John Hutton, Secretary of State for Work and Pensions has admitted reforms to the State pension should try and stop the spread of mean-testing to allow people to save with confidence.
Speaking at the Institute for Public Policy Research (IPPR) on ‘The State and the individual: building a lasting pensions settlement’, Hutton said the means-tested Pensions Credit was acting as a disincentive to saving for middle earners, and added it should not “extend further up the income distribution”.
Commenting more on the Pensions Commission’s proposals for State reform, than private pension saving and the National Pension Savings Scheme (NPSS), Hutton said the idea of a “stronger State pension funded by some increase in the state pension age” and acting as a platform for new and low cost savings options, was “absolutely the right basis for the debate”.
Hutton also said to help the 10 million people not saving enough for their retirement a new deal has to be struck between the State and the individual which meets the Government’s five key tests of fairness, affordability, simplicity, sustainability and personal responsibility.

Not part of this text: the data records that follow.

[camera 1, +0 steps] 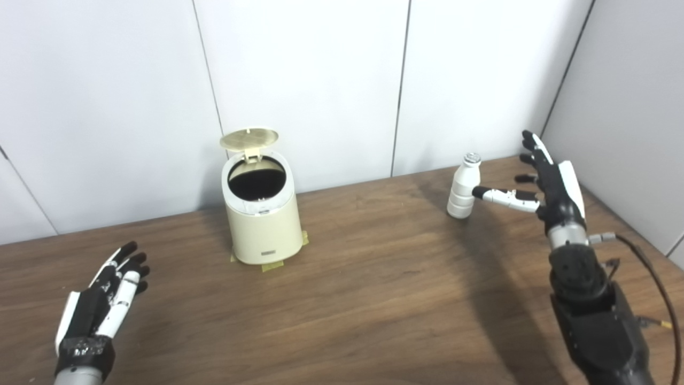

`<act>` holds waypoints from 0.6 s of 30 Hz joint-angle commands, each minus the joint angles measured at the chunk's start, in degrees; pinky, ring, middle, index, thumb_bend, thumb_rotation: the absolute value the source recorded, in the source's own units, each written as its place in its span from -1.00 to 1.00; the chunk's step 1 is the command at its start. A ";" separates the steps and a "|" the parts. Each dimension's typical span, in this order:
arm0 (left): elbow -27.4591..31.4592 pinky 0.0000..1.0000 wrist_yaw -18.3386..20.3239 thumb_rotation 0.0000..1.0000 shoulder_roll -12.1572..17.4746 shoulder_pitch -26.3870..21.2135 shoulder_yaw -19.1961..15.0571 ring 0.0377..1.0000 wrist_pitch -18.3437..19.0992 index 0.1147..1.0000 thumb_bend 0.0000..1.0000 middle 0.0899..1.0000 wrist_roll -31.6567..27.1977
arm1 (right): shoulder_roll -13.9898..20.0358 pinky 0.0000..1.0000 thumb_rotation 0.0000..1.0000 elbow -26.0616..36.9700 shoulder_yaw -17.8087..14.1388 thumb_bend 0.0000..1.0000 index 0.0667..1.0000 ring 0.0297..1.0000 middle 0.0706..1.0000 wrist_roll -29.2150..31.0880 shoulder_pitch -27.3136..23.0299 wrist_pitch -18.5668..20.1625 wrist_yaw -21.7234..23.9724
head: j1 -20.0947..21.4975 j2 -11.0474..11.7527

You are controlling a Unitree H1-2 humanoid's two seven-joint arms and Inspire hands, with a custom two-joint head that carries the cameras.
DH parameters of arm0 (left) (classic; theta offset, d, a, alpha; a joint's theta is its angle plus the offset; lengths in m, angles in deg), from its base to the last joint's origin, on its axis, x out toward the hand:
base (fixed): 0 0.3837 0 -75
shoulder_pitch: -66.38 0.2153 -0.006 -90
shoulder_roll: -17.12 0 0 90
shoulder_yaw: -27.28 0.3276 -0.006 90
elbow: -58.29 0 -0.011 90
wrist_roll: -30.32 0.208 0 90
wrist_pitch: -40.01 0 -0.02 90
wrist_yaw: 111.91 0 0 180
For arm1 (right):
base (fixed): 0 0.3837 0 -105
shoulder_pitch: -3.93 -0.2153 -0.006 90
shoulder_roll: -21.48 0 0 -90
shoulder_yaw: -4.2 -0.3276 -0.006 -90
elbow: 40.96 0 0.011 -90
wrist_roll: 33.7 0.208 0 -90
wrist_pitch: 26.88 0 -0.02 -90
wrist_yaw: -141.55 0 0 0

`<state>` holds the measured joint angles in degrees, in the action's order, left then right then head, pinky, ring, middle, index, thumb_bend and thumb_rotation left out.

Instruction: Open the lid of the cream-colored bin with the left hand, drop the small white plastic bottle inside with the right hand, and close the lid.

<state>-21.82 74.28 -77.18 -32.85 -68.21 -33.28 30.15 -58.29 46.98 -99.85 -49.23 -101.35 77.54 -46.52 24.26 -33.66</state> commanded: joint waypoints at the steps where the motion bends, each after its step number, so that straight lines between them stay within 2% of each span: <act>1: 2.82 0.71 -0.14 0.19 1.03 -1.76 -0.03 0.70 -0.65 0.85 -0.60 0.73 -0.11 | 2.38 0.43 -0.49 0.08 0.38 1.00 0.84 0.75 0.80 -0.54 -3.20 -0.13 0.85 | 0.00 -0.14; 3: 3.43 0.73 0.06 0.13 1.00 -1.75 -0.15 0.71 0.10 0.85 -0.63 0.74 -0.35 | 2.96 0.45 -0.56 -1.38 0.48 1.00 0.85 0.79 0.83 0.29 -4.60 1.11 1.64 | -0.37 -0.29; 6: 4.09 0.76 0.11 0.03 0.75 -1.82 -0.36 0.72 1.18 0.86 -0.66 0.75 -0.71 | 3.88 0.05 -0.62 -4.09 0.98 1.00 0.85 0.66 0.84 0.25 -6.52 1.87 2.18 | -0.65 -0.41; 9: 5.01 0.72 0.29 -0.01 0.82 -1.67 -0.06 0.73 2.05 0.86 -0.67 0.76 -0.45 | 5.09 -0.08 -0.66 -6.34 1.69 0.95 0.87 0.61 0.86 0.45 -8.04 2.42 3.43 | -1.05 -0.44; 11: 5.62 0.67 0.33 -0.03 0.72 -1.60 0.02 0.70 2.69 0.83 -0.66 0.74 -0.47 | 5.83 -0.08 -0.67 -7.60 2.27 0.94 0.87 0.60 0.85 0.37 -8.88 2.65 4.16 | -1.14 -0.48; 14: 6.52 0.65 0.24 -0.04 0.62 -1.63 0.33 0.70 3.67 0.82 -0.65 0.74 -0.02 | 7.12 0.03 -0.66 -9.89 4.08 0.95 0.84 0.65 0.81 -0.86 -10.12 2.44 4.85 | -1.11 -0.54; 17: 7.14 0.64 0.11 -0.11 0.59 -1.71 0.67 0.69 4.28 0.83 -0.69 0.74 0.47 | 7.08 -0.03 -0.69 -11.12 4.48 0.94 0.82 0.60 0.80 -0.06 -11.03 3.31 5.45 | -0.95 -0.66; 18: 7.35 0.64 0.09 -0.12 0.59 -1.71 0.80 0.69 4.50 0.83 -0.69 0.74 0.59 | 6.97 0.02 -0.72 -11.62 4.54 0.93 0.81 0.60 0.78 0.33 -11.37 3.57 5.76 | -1.04 -0.70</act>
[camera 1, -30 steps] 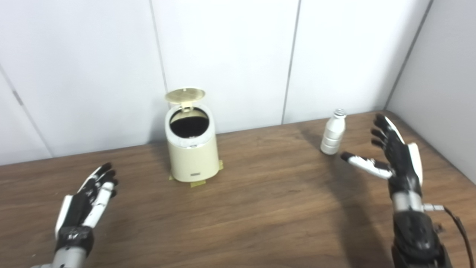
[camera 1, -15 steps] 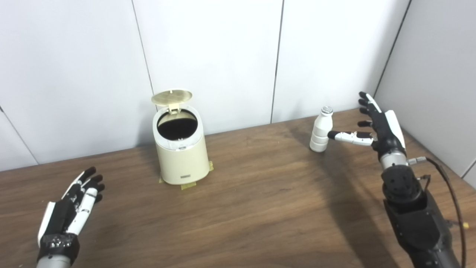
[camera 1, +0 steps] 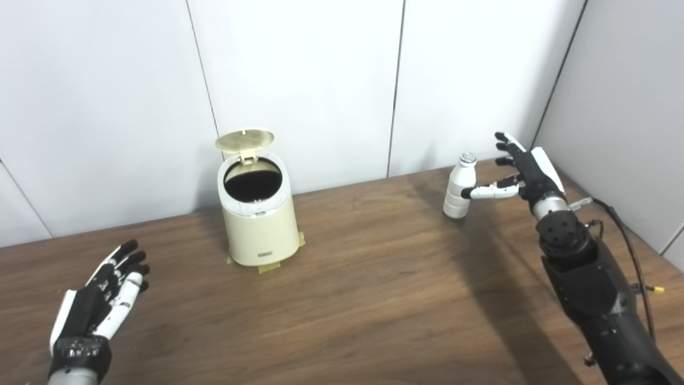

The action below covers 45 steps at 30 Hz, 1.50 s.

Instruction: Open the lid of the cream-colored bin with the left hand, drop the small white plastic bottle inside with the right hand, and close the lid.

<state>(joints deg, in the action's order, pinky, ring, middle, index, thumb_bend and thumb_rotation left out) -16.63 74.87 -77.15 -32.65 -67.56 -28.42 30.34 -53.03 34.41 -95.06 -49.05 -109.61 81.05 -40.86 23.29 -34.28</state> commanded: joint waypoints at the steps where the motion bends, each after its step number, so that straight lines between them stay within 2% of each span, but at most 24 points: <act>1: 2.34 0.64 -0.35 -0.12 0.63 -1.94 0.29 0.69 -0.26 0.84 -0.70 0.74 0.35 | 1.69 0.14 -0.77 0.37 -0.11 0.91 0.81 0.64 0.77 0.61 -3.42 -0.10 0.58 | -0.12 -0.12; 3: 2.79 0.65 -0.18 -0.14 0.70 -1.97 0.54 0.69 0.09 0.85 -0.73 0.75 0.37 | 1.85 0.44 -0.82 -0.64 0.44 0.90 0.80 0.70 0.77 1.06 -3.92 -1.09 1.38 | -0.45 -0.30; 5: 3.12 0.68 -0.19 -0.22 0.68 -2.01 0.58 0.71 0.57 0.85 -0.74 0.76 0.25 | 1.70 0.51 -0.88 -0.27 1.07 0.89 0.77 0.69 0.74 0.76 -4.29 -0.71 1.55 | -0.60 -0.45; 9: 3.91 0.69 -0.32 -0.30 0.95 -1.80 0.56 0.72 1.53 0.83 -0.73 0.76 0.48 | 1.19 0.40 -0.94 -1.07 2.17 0.88 0.67 0.61 0.65 0.02 -5.56 0.10 0.92 | -0.60 -0.68; 16: 4.47 0.68 0.03 -0.37 1.09 -1.25 0.22 0.72 1.50 0.80 -0.76 0.74 -0.25 | 0.00 0.32 -1.00 -2.67 2.41 0.82 0.62 0.56 0.65 0.05 -6.46 1.63 0.08 | -0.66 -0.92; 23: 4.22 0.71 -0.12 -0.50 0.96 -1.12 0.47 0.73 1.46 0.79 -0.76 0.74 -0.16 | -0.77 0.25 -1.00 -4.40 2.39 0.77 0.55 0.50 0.58 0.05 -6.59 -0.34 -1.50 | -0.95 -1.11; 27: 4.44 0.68 -0.19 -0.53 0.75 -1.05 0.34 0.72 1.81 0.77 -0.75 0.74 -0.44 | -1.02 0.38 -1.00 -4.99 2.72 0.74 0.49 0.50 0.52 -0.25 -6.52 -1.19 -2.56 | -1.25 -1.29; 34: 4.82 0.66 -0.29 -0.54 0.83 -0.90 0.25 0.71 2.27 0.74 -0.74 0.72 -0.27 | -0.89 0.30 -1.00 -5.14 3.76 0.72 0.42 0.42 0.45 -1.24 -6.26 -1.19 -4.00 | -1.39 -1.31; 39: 4.64 0.67 -0.01 -0.41 1.15 -0.90 0.26 0.72 2.10 0.76 -0.75 0.73 -0.37 | -0.40 0.25 -1.00 -7.50 3.99 0.71 0.35 0.35 0.38 -1.24 -5.68 -4.48 -5.13 | -1.09 -1.58; 45: 4.50 0.67 0.26 -0.48 1.65 -0.93 0.82 0.71 1.92 0.76 -0.77 0.72 0.21 | -0.76 0.21 -0.99 -10.20 3.62 0.69 0.27 0.26 0.29 -0.43 -5.42 -8.22 -5.82 | -1.47 -1.80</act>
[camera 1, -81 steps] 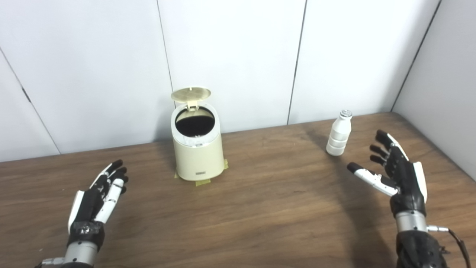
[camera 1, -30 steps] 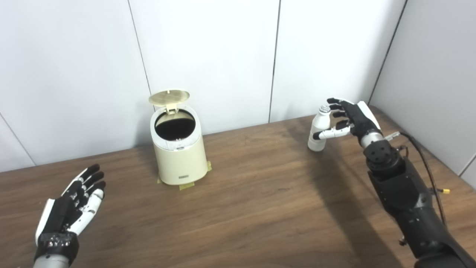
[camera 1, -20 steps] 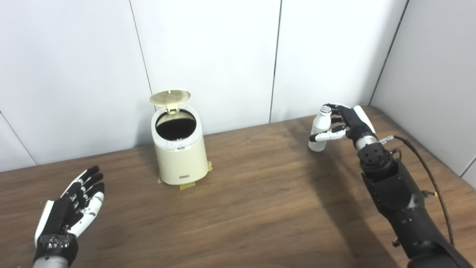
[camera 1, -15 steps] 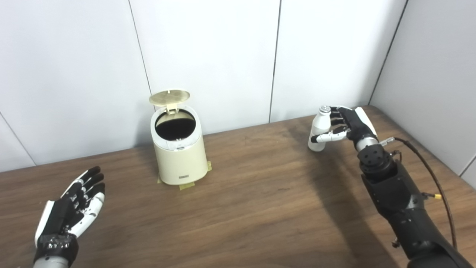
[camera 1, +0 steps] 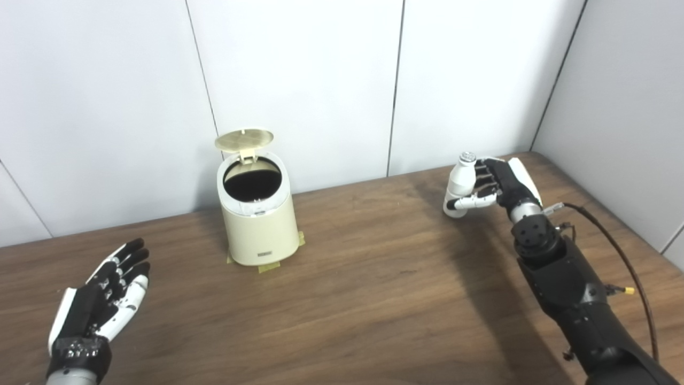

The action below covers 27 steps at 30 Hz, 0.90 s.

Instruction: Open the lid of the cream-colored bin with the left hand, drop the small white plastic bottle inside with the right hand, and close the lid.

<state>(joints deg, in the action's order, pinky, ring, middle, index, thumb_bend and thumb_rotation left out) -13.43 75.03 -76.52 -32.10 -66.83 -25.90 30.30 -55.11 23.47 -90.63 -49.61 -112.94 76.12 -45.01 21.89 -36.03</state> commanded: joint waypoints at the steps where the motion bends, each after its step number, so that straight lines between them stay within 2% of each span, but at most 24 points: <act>1: 1.22 0.69 0.17 -0.57 1.06 -1.49 0.11 0.72 -0.67 0.77 -0.79 0.73 0.10 | 1.19 0.16 -0.98 0.53 -0.90 0.67 0.23 0.22 0.25 0.25 -2.06 -3.73 -1.81 | -0.16 -0.07; 3: 1.21 0.69 0.22 -0.65 1.16 -1.54 0.18 0.72 -0.74 0.78 -0.79 0.73 0.05 | 0.84 0.11 -0.96 -0.26 -1.02 0.64 0.19 0.16 0.19 0.26 -2.25 -4.30 -2.42 | -0.31 -0.21; 4: 1.22 0.70 0.23 -0.64 1.22 -1.55 0.21 0.72 -0.79 0.77 -0.78 0.73 0.13 | 0.74 0.06 -0.83 -0.44 -1.03 0.29 0.03 0.12 0.14 0.24 -2.33 -4.37 -2.62 | -0.36 -0.24; 5: 1.18 0.70 0.30 -0.63 1.23 -1.54 0.12 0.72 -0.94 0.77 -0.77 0.72 -0.07 | 0.53 0.04 -0.79 -0.58 -1.13 0.17 -0.03 0.10 0.13 0.26 -2.41 -4.43 -3.04 | -0.40 -0.27; 7: 1.07 0.70 0.37 -0.57 1.24 -1.51 -0.05 0.72 -1.15 0.76 -0.75 0.73 -0.35 | 0.19 -0.10 -0.94 -0.62 -1.18 0.09 -0.04 -0.03 -0.10 0.05 -2.48 -4.67 -4.02 | -0.43 -0.35; 10: 1.01 0.69 0.47 -0.50 1.45 -1.41 -0.06 0.73 -1.44 0.75 -0.75 0.72 -0.33 | -0.44 -0.25 -1.00 -0.31 -1.41 0.06 -0.06 -0.16 -0.19 -0.21 -2.45 -4.70 -5.58 | -0.34 -0.47; 12: 0.99 0.67 0.39 -0.33 1.75 -1.33 0.07 0.71 -1.53 0.73 -0.73 0.71 0.25 | -0.82 -0.34 -1.00 -0.06 -1.50 0.06 -0.06 -0.25 -0.23 -0.40 -2.33 -5.24 -6.79 | -0.18 -0.63; 15: 0.79 0.69 0.29 -0.22 1.76 -1.28 -0.24 0.72 -1.49 0.74 -0.72 0.72 -0.03 | -1.01 -0.34 -1.00 0.37 -1.43 0.06 -0.06 -0.25 -0.23 -0.63 -2.23 -5.22 -7.68 | -0.13 -0.63; 20: 0.66 0.73 0.48 -0.21 1.93 -1.17 -0.19 0.74 -1.61 0.78 -0.74 0.74 -0.12 | -0.83 -0.32 -1.00 0.93 -1.31 0.06 -0.06 -0.24 -0.21 -0.43 -1.97 -5.91 -7.90 | -0.56 -0.64; 23: 0.63 0.72 0.51 -0.32 1.85 -1.12 -0.12 0.73 -1.75 0.79 -0.76 0.74 -0.21 | -0.97 -0.31 -1.00 2.21 -1.47 0.06 -0.07 -0.22 -0.19 -0.23 -1.65 -6.08 -7.75 | -1.08 -0.72; 27: 0.54 0.70 0.30 -0.37 1.88 -0.95 0.25 0.72 -1.82 0.77 -0.75 0.73 0.49 | -2.05 -0.31 -1.00 8.49 -1.89 0.06 -0.07 -0.22 -0.19 0.27 -0.74 -3.82 -6.86 | -1.99 -0.80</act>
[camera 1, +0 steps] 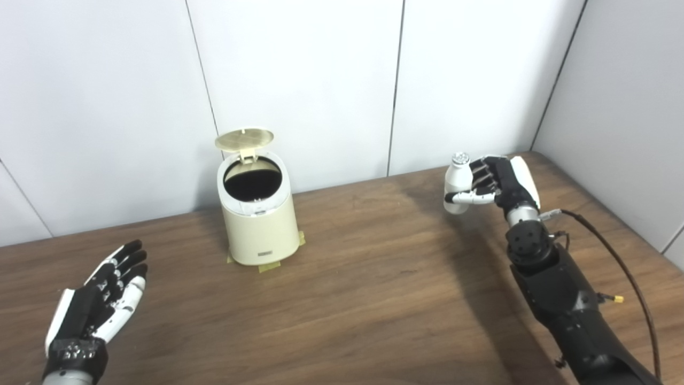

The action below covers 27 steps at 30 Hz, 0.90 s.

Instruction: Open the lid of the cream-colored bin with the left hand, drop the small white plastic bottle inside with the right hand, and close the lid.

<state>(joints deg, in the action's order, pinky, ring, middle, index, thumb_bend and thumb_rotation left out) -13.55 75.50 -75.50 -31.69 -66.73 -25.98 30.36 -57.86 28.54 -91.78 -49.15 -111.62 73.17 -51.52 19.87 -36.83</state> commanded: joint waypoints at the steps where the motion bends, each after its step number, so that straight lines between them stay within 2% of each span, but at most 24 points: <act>1: 0.59 0.71 -0.17 -0.38 0.76 -1.30 0.12 0.71 -1.83 0.77 -0.75 0.72 0.31 | 0.51 -0.32 -1.00 5.47 -0.41 0.06 -0.07 -0.23 -0.20 -0.83 -1.79 -0.43 -0.32 | -0.17 -0.01; 8: -1.01 0.66 -0.20 -0.46 0.54 -0.85 0.58 0.68 -4.51 0.75 -0.72 0.71 0.47 | -1.31 -0.33 -1.00 19.31 2.89 0.06 -0.08 -0.24 -0.17 -4.04 -0.92 -0.61 1.36 | -2.30 0.14; 10: -1.40 0.65 -0.38 -0.35 0.64 -0.71 1.05 0.67 -5.23 0.74 -0.69 0.70 1.29 | -2.10 -0.31 -1.00 22.04 3.72 0.04 -0.04 -0.23 -0.12 -4.77 -1.23 -0.35 2.07 | -3.04 0.16; 11: -1.49 0.65 -0.45 -0.24 0.65 -0.64 1.23 0.67 -5.37 0.73 -0.66 0.70 1.55 | -2.72 -0.29 -1.00 23.37 4.06 0.04 -0.04 -0.22 -0.11 -5.12 -1.45 0.14 2.41 | -3.32 0.26; 13: -1.30 0.65 -0.67 -0.09 0.42 -0.50 1.44 0.68 -4.81 0.73 -0.61 0.71 1.84 | -4.28 -0.24 -1.00 25.80 4.72 0.04 -0.07 -0.18 -0.10 -5.75 -2.07 2.14 3.32 | -3.79 0.33; 15: -1.10 0.68 -0.87 -0.04 0.10 -0.35 1.62 0.70 -4.44 0.74 -0.60 0.72 1.95 | -5.37 -0.22 -1.00 27.25 5.82 0.04 -0.08 -0.15 -0.10 -6.83 -2.87 2.42 4.13 | -4.47 0.35; 20: -1.14 0.67 -1.23 -0.06 -0.69 0.25 2.15 0.69 -4.95 0.73 -0.60 0.71 2.21 | -8.38 -0.21 -1.00 29.63 8.10 0.04 -0.08 -0.14 -0.11 -7.92 -4.86 0.96 5.70 | -7.32 0.56; 27: -2.03 0.67 -1.99 0.03 -2.22 0.91 3.23 0.67 -5.96 0.71 -0.54 0.69 3.76 | -13.91 -0.29 -1.00 31.23 11.49 0.04 -0.06 -0.17 -0.11 -9.14 -7.62 2.54 8.18 | -11.52 1.16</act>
<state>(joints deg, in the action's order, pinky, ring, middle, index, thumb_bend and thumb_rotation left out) -16.50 74.61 -77.89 -29.41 -63.71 -29.18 33.10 -71.68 58.42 -80.35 -57.61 -115.92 76.06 -43.44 8.27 -35.60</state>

For this to happen Hutton says there needs to be a change in public attitudes and expectations, to make people understand there have to be trade-offs, which could mean working longer and saving more, along with realising “financial prosperity in retirement can not be delivered exclusively by the State.”
He added the Commission’s report identified two key roles for the state, that of a ‘provider’, funding a minimum income which no-one can fall below, while providing a platform to help build private savings, and secondly as an ‘enabler’, offering incentives and regulatory support for private savings.
Hutton again reiterated his belief a rise in the state pension age from 2020 was inevitable, but added affordability still remains the “critical test both for the period from 2010 to 2020 and in the longer term”.
He also criticised the Commission’s proposal for a universal residency based pension from 2010, to try and improve the pensions rights of women, with Hutton claiming there is a “critical group of women”, currently aged 45 and over who will receive virtually no immediate help from the introduction of such a pension in 2010.
By 2025, Hutton claims the current system will offer 80% of women a full basic state pension, which will only be improved by 5% if a residency pension is introduced, and by the time a virtually universal basic state pension comes into effect after 45 years, he claims the “critical group of women” will be almost completely missed.
Instead, the Secretary of State suggests the focus should be on developing a new contributory principle which gives women a fairer entitlement more quickly, but which could also reverse the projected decline in men’s pension entitlement, calling it a “classic win win for both men and women alike.”
Hutton also championed the introduction of a low cost savings vehicle such as the NPSS, claiming it to be a “key part of any long-term pensions solution”, adding Lord Turner’s proposals for an NPSS “still remains the one to beat”, although he was less confident on the idea of compulsion for employers.
He said the “question of whether to compel employers to contribute is a finely balanced one, especially when considering the potential impact on small businesses.”
But he did admit the State pension reforms needed to give people the confidence to save which means “they must therefore by definition, seek to halt the otherwise inevitable spread of means testing.”
Quoting research from the National Institute for Social and Economic Research commissioned by the Department for Work and Pensions (DWP), Hutton said although the Pensions Credit will still be an “important part of any future pensions settlement”, for many middle-income households it is a disincentive for saving and an extension of the system “was not expected to generate any further benefits”.
Hutton added: “We want future generations to aspire to saving for retirement incomes above the levels of means-testing and that means giving people confidence they are not going to have savings unfairly clawed back through means-tested benefits.”
Alasdair Buchanan, group head of communications at Scottish Life, says it is a positive move Hutton is focusing on the inequalities of the current system, as until the State system is sorted out the introduction of an NPSS or an alternative is just a side-show and should be treated as such instead of as the main event.
He adds: ”It’s welcome the Minister has recognised the problems of means-testing, but to suggest it is acceptable to hold it at the current level, and to suggest, like the Pensions Commission, it is safe for people to enter an NPSS type scheme with this in place is simply not true. This is a small step when we really need a much larger one.”